• Brief: Each line of the listing below must be retyped as given.

= Beginning of Section =

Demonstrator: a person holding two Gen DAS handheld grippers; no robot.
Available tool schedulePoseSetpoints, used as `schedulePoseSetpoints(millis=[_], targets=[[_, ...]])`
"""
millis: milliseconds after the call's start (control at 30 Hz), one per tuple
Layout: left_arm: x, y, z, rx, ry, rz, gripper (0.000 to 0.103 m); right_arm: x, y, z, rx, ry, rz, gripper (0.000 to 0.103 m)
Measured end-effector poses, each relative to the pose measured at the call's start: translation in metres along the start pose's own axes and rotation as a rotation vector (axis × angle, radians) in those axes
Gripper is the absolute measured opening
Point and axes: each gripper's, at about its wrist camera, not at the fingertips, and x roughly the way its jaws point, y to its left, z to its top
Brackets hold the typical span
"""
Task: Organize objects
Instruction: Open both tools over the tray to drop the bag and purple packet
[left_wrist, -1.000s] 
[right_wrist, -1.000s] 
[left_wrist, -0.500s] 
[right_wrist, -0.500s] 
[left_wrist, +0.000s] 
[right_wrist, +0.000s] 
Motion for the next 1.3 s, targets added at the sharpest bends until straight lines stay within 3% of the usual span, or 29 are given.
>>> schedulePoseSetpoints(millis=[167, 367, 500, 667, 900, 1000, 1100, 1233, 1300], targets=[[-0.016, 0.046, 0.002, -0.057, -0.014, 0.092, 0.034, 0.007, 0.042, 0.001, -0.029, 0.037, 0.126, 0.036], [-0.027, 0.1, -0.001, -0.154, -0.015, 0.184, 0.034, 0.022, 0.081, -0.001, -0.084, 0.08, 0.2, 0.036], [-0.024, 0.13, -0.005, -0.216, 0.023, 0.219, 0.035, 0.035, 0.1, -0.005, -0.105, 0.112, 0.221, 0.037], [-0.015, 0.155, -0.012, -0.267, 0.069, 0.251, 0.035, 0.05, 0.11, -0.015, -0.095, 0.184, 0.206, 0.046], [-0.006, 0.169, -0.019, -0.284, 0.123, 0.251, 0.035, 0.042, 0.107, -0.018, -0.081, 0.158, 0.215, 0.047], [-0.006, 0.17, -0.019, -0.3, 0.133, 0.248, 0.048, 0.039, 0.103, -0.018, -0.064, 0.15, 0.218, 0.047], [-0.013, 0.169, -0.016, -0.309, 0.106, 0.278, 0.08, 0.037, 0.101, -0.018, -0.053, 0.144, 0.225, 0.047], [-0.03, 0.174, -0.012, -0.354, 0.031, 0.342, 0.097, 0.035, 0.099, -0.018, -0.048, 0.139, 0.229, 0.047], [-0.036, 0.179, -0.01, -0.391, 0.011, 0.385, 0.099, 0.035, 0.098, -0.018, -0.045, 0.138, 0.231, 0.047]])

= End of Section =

• Result for this exercise:
Demonstrator: a person holding two Gen DAS handheld grippers; no robot.
Available tool schedulePoseSetpoints, used as `schedulePoseSetpoints(millis=[_], targets=[[_, ...]])`
"""
millis: milliseconds after the call's start (control at 30 Hz), one per tuple
Layout: left_arm: x, y, z, rx, ry, rz, gripper (0.000 to 0.103 m); right_arm: x, y, z, rx, ry, rz, gripper (0.000 to 0.103 m)
Measured end-effector poses, each relative to the pose measured at the call's start: translation in metres along the start pose's own axes and rotation as a rotation vector (axis × angle, radians) in those axes
Gripper is the absolute measured opening
Point and axes: each gripper's, at about its wrist camera, not at the fingertips, and x roughly the way its jaws point, y to its left, z to its top
Brackets hold the typical span
"""
Task: Organize objects
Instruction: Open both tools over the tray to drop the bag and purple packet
[left_wrist, -1.000s] 
[right_wrist, -1.000s] 
[left_wrist, -0.500s] 
[right_wrist, -0.500s] 
[left_wrist, +0.000s] 
[right_wrist, +0.000s] 
Motion for the next 1.3 s, targets added at the sharpest bends until straight lines stay within 3% of the usual span, or 29 are given.
>>> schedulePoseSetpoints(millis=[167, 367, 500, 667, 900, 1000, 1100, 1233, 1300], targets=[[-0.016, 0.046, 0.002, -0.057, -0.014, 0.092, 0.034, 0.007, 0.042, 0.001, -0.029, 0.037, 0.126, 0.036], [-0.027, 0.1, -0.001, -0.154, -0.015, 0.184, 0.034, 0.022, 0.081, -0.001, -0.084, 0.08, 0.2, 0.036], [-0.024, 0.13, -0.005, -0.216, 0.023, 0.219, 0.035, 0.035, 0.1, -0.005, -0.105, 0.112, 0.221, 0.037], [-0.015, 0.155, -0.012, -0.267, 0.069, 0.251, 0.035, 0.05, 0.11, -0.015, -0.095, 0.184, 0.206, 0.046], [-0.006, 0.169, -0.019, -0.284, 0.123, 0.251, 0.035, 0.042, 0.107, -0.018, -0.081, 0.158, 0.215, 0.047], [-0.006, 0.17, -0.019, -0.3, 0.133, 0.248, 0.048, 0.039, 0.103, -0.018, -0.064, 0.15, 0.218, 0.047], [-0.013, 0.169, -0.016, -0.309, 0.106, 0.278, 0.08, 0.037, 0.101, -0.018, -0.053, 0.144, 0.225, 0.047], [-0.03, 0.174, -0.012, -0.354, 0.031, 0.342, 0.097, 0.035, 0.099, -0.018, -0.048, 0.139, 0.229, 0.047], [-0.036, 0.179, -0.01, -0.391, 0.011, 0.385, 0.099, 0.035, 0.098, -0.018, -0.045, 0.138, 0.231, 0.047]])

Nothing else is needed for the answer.